The reason to use computeIfAbsent here is because the first snippet can lead to running doExpensiveCalculationOfValue more than once. In the first snippet, imagine two (or more) threads get to the code with the same key about the same time. They’ll both find that there is no associated value (yet), so they both call doExpensibeCalculationOfValue and then they both set it. With computeIfAbsent, provided you use a properly concurrent map, such as java.util.concurrent.ConcurrentHashMap for example, doExpensiveCalculationOfValue is only ever called once, guaranteed.

Lessons

Use frameworks, either large: Web frameworks, or small: fork/join.
Thread-to-thread communication uses abstractions like message queues or databases. Don’t share state, don’t touch any fields from more than one thread.
If you must have direct thread-to-thread interop, use libraries with collections types that are designed for this, such as java.util.concurrent and guava‘s CacheBuilder stuff.
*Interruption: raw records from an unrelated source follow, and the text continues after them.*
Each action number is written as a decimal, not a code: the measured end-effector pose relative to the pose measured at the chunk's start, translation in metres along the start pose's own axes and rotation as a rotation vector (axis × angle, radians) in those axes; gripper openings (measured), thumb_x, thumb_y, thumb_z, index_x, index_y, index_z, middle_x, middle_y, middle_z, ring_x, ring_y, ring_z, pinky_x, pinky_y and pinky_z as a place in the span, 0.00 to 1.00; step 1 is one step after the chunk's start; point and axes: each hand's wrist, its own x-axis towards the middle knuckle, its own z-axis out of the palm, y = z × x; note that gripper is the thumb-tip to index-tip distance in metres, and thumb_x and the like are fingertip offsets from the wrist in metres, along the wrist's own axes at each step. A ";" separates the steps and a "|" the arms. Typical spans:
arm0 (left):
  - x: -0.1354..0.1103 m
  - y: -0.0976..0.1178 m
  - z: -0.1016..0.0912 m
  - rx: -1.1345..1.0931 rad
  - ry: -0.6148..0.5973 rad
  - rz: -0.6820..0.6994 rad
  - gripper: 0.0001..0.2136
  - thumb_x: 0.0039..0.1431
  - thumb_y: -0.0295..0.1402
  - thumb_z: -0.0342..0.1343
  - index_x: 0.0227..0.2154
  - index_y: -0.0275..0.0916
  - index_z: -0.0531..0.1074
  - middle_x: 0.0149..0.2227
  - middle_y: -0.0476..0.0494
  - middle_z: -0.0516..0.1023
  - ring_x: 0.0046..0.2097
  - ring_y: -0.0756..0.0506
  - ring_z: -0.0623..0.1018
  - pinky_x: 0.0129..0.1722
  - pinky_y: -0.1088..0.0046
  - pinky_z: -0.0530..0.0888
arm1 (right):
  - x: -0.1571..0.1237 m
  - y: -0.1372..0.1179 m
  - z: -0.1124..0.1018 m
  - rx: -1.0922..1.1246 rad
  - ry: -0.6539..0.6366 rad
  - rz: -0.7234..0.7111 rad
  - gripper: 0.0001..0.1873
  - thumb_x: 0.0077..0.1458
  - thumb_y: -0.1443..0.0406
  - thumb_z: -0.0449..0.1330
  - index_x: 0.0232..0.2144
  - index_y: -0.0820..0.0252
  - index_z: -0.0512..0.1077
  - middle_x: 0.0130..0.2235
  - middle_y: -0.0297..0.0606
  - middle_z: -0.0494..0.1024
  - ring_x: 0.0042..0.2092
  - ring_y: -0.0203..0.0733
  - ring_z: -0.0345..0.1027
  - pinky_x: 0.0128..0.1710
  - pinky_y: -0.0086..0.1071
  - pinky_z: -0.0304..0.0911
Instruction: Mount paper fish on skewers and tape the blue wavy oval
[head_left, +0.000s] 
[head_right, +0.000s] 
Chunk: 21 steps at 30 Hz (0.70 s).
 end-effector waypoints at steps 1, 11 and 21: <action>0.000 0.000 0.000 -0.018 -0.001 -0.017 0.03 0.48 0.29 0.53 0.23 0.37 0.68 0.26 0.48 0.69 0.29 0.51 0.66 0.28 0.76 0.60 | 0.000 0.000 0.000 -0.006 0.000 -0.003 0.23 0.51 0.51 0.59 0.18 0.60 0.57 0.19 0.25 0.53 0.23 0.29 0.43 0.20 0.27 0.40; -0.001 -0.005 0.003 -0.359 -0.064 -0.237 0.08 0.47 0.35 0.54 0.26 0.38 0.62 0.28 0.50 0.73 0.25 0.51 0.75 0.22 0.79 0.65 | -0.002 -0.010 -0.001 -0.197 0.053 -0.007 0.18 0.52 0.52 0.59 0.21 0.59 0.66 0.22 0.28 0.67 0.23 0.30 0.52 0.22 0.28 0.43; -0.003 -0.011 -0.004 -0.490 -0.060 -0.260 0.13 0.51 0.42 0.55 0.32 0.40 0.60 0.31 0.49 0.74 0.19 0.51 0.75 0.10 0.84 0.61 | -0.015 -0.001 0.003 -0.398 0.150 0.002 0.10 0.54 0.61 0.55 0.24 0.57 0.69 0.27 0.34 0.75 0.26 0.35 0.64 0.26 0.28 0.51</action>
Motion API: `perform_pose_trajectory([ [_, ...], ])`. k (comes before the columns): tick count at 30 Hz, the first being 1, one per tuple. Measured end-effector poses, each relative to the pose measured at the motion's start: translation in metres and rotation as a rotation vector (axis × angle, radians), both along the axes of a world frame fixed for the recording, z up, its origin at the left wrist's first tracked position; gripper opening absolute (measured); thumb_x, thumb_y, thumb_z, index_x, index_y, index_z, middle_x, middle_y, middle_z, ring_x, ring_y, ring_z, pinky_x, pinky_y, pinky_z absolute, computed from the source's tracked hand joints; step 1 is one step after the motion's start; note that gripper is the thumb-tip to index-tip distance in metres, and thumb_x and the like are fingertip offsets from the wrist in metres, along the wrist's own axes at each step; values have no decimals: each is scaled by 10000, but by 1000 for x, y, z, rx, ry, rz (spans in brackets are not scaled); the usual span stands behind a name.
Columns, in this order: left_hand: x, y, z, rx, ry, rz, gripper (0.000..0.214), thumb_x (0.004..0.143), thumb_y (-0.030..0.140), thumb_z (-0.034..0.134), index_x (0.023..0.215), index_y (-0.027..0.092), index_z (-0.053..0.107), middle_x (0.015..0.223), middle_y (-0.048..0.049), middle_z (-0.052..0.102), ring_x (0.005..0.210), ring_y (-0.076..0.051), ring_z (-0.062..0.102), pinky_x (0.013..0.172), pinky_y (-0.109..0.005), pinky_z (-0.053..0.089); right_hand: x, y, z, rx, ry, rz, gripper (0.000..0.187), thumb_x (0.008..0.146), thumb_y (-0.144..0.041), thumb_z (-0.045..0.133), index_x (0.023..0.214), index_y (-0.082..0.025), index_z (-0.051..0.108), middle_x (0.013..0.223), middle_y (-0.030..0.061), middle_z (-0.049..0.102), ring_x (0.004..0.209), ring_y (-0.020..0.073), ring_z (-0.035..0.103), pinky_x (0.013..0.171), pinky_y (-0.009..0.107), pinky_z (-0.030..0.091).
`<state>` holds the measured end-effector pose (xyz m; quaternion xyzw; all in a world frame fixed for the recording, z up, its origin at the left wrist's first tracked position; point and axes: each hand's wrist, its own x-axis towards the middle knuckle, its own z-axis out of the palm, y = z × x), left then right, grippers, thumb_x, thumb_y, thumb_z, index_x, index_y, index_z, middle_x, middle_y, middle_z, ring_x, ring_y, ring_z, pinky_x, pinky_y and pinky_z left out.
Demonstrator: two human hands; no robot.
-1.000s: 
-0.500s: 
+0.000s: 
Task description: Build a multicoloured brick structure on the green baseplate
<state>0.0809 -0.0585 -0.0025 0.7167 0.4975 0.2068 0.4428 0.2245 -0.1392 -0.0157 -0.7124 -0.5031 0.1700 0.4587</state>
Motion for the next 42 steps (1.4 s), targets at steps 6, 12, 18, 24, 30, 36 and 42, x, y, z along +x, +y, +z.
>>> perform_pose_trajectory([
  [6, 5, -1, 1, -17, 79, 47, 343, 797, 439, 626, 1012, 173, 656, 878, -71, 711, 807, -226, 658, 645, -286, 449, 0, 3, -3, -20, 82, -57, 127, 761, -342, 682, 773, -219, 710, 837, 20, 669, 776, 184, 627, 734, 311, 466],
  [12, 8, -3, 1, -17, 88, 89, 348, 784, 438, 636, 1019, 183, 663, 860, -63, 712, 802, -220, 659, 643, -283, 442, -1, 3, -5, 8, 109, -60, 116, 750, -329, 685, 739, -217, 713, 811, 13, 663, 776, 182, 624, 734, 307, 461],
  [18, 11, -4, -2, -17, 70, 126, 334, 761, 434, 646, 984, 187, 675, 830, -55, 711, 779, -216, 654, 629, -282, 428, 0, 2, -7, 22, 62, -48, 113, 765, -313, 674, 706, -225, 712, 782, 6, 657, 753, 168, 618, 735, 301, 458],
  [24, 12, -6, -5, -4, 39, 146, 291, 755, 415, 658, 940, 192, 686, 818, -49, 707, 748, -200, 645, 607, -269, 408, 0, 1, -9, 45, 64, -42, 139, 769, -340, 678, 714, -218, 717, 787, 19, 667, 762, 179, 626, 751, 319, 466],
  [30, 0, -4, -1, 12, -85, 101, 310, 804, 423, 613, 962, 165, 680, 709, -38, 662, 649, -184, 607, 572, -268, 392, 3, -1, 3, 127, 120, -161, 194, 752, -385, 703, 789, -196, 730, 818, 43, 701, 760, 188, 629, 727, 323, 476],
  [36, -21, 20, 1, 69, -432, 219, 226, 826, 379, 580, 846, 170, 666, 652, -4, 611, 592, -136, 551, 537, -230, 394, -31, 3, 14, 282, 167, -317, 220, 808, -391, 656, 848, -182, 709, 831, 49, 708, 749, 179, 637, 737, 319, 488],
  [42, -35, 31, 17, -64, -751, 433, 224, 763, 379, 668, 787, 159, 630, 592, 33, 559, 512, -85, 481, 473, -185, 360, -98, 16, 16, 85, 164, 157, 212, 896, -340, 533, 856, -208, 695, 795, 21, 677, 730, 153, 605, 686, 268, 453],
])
When interacting with these collections, know that consecutive method calls to them have no guarantees of internal consistency, so reduce it to one call. Be aware of methods like java.util.Map‘s computeIfAbsent to enable this.

Footnotes

1 Editor’s note: caches are nontrivial in and of themselves. Go for “transactional caches” if you can – or just trade the speed that a cache would give you for the reliability that using a system of record gives you. Figure out what you need and do what fulfills that, before thinking that a cache is magic performance sauce – and note that the whole point of this article is that “magic performance sauce” usually isn’t what it says it is.